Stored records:

*** Block opens ***

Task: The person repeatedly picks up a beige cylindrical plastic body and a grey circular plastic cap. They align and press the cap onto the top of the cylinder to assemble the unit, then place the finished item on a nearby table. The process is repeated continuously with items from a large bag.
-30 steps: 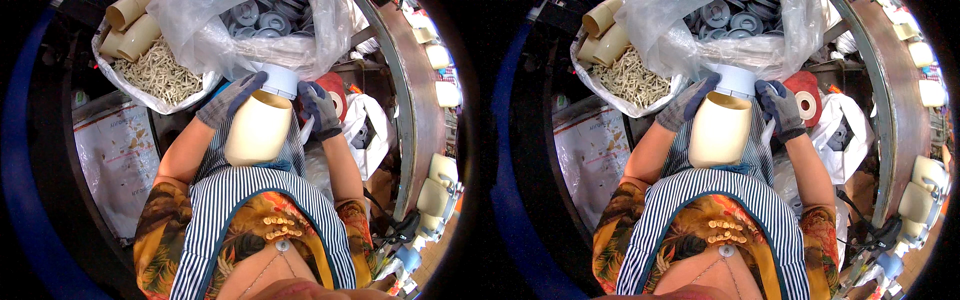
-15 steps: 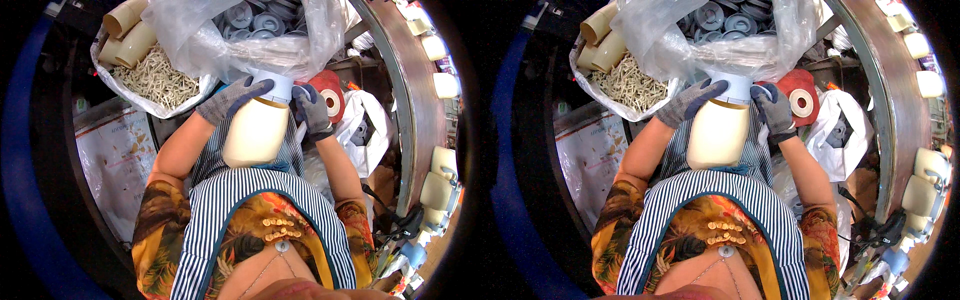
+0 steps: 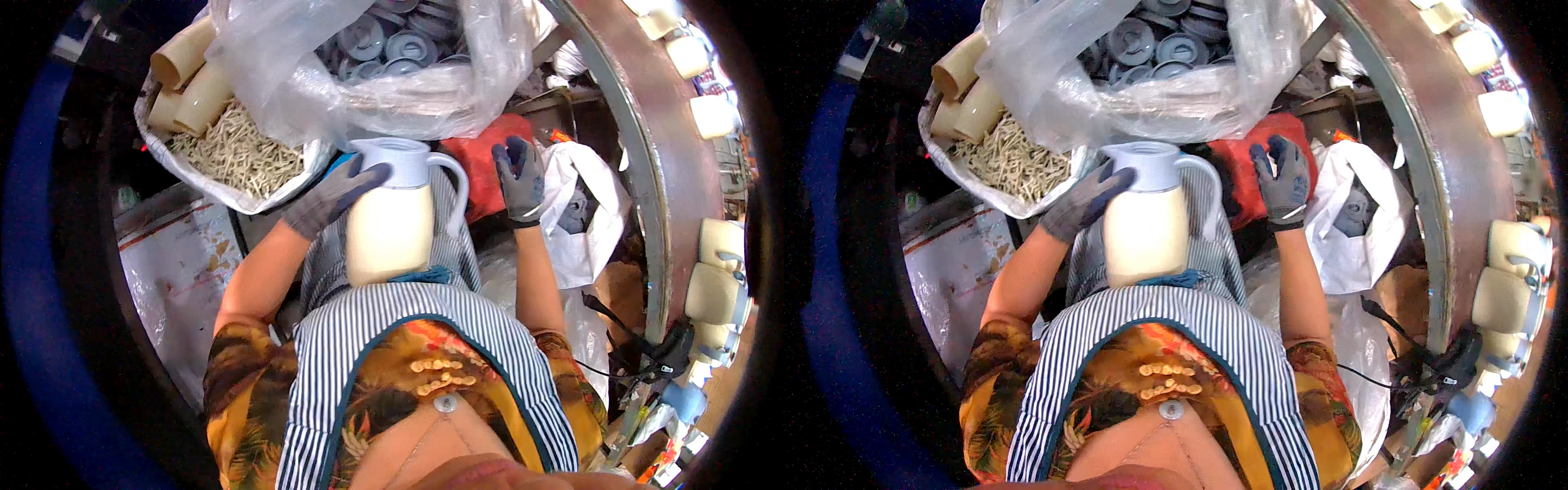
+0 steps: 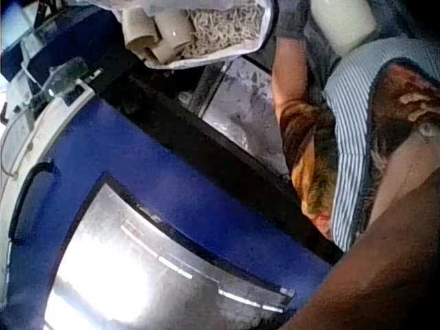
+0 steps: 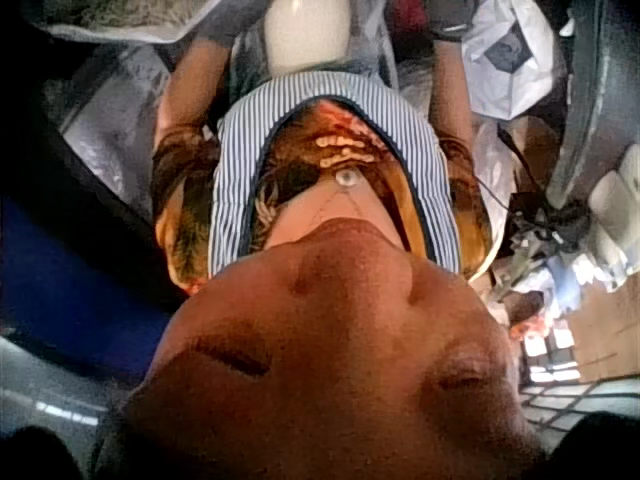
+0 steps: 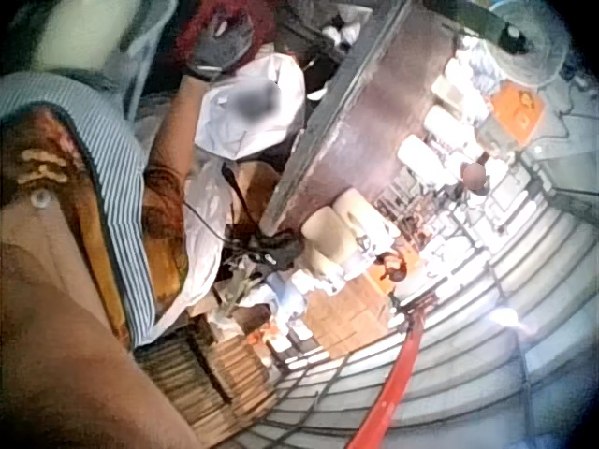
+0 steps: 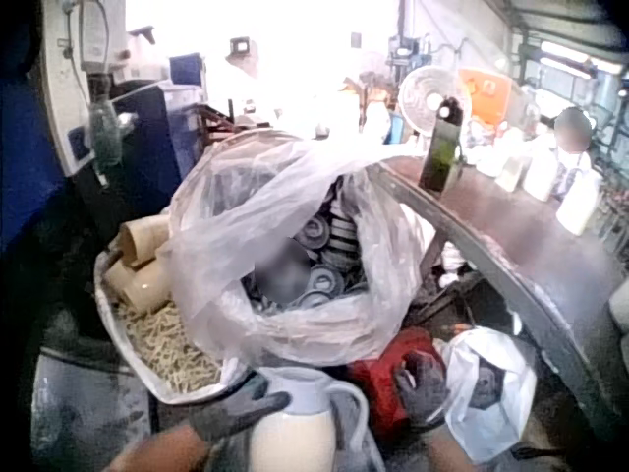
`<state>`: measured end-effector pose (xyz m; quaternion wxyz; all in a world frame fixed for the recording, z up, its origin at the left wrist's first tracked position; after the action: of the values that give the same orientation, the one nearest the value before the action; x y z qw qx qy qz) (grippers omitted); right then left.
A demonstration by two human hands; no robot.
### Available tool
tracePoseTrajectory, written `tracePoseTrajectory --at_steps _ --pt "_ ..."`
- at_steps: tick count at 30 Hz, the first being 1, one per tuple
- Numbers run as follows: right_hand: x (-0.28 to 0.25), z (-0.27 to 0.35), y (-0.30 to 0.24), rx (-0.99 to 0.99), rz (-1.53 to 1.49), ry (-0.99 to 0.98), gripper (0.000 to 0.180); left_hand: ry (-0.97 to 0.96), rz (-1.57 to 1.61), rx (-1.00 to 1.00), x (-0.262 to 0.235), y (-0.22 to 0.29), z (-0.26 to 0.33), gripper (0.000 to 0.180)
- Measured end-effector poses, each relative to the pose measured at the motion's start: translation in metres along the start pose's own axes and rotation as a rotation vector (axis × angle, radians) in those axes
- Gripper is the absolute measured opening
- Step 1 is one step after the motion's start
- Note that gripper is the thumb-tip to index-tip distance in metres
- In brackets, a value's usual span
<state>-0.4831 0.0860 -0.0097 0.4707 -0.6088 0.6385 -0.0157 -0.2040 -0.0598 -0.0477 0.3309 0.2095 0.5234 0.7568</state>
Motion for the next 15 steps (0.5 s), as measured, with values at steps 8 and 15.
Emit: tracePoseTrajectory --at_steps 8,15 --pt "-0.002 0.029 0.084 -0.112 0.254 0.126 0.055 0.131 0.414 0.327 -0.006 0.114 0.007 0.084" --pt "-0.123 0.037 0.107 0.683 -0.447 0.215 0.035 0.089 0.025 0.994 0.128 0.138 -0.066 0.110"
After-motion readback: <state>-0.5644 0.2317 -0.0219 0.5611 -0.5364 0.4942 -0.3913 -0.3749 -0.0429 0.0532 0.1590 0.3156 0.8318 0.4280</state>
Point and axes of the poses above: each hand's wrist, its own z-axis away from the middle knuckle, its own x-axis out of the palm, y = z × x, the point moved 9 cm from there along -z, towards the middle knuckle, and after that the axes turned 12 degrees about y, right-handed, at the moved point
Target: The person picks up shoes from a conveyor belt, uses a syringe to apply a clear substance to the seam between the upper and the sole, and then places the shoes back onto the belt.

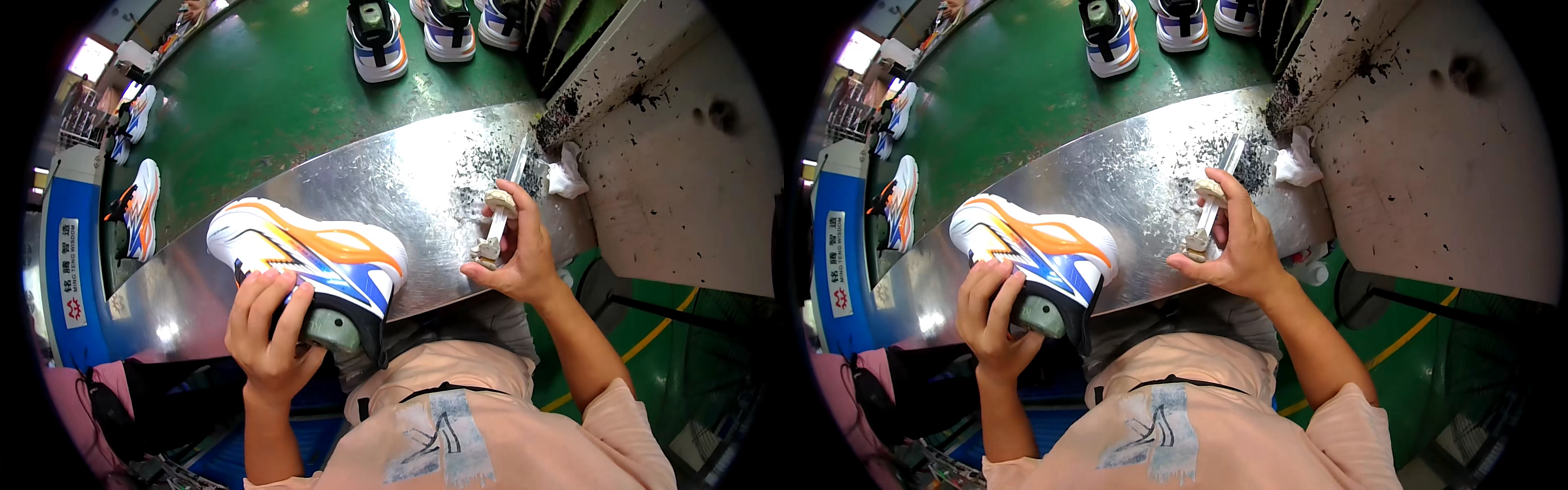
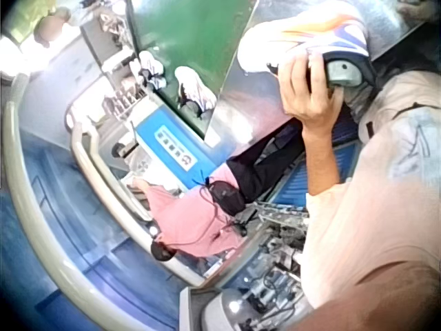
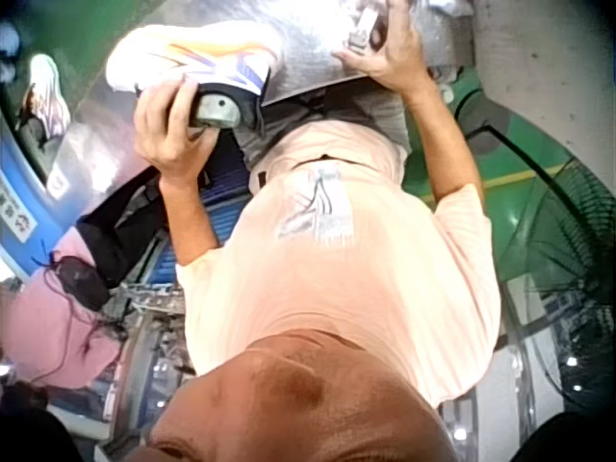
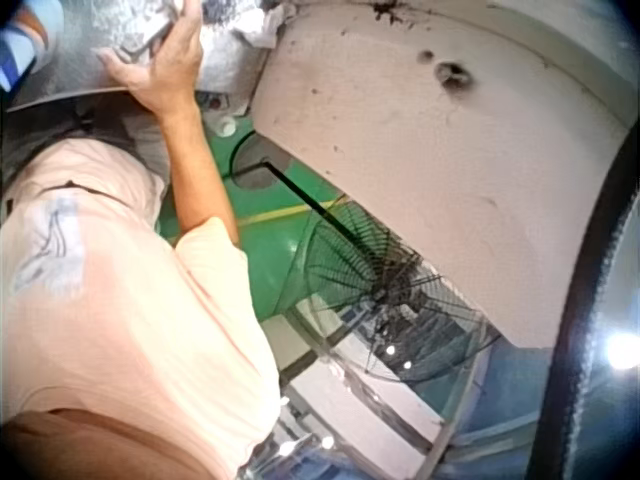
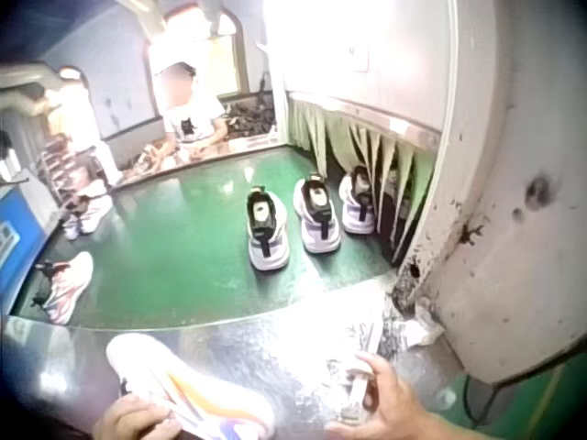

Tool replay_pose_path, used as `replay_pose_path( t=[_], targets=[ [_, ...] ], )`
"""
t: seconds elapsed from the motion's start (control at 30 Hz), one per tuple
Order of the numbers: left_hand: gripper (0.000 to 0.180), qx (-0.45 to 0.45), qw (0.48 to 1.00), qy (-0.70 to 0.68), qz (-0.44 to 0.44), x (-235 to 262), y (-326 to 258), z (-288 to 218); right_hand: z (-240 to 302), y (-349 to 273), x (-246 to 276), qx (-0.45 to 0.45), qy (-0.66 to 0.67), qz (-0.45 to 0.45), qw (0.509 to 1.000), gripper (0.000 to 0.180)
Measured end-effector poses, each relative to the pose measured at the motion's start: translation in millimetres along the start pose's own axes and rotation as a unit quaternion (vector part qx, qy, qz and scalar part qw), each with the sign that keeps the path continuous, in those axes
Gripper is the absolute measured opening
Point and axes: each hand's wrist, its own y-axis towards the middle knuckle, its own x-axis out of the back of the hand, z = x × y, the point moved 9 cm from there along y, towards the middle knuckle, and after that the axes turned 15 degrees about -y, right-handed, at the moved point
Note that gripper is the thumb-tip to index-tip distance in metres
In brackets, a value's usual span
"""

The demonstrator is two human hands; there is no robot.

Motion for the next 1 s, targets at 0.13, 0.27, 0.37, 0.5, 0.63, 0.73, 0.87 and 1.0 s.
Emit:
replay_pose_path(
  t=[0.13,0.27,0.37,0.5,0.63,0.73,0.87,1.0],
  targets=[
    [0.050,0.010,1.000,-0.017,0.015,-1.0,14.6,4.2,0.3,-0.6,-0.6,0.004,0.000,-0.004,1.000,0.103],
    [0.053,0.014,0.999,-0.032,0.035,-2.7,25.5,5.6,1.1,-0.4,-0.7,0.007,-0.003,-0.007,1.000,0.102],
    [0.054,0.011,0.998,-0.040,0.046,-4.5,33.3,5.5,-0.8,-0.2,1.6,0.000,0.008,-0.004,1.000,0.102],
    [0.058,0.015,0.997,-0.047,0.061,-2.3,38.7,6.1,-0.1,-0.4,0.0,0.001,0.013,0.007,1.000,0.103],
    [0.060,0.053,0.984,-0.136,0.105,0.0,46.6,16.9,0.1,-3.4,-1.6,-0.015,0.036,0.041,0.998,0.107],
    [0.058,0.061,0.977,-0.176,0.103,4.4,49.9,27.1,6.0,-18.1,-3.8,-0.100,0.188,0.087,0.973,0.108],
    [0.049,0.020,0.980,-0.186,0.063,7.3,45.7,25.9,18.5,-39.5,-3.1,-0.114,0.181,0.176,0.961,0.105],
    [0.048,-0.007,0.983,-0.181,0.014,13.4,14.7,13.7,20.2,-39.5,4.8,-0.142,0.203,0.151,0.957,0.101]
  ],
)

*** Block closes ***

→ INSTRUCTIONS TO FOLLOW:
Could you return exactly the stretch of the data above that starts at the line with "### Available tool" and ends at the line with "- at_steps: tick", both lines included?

→ YOUR SOLUTION:
### Available tool
tracePoseTrajectory, written `tracePoseTrajectory --at_steps _ --pt "_ ..."`
- at_steps: tick count at 30 Hz, the first being 1, one per tuple

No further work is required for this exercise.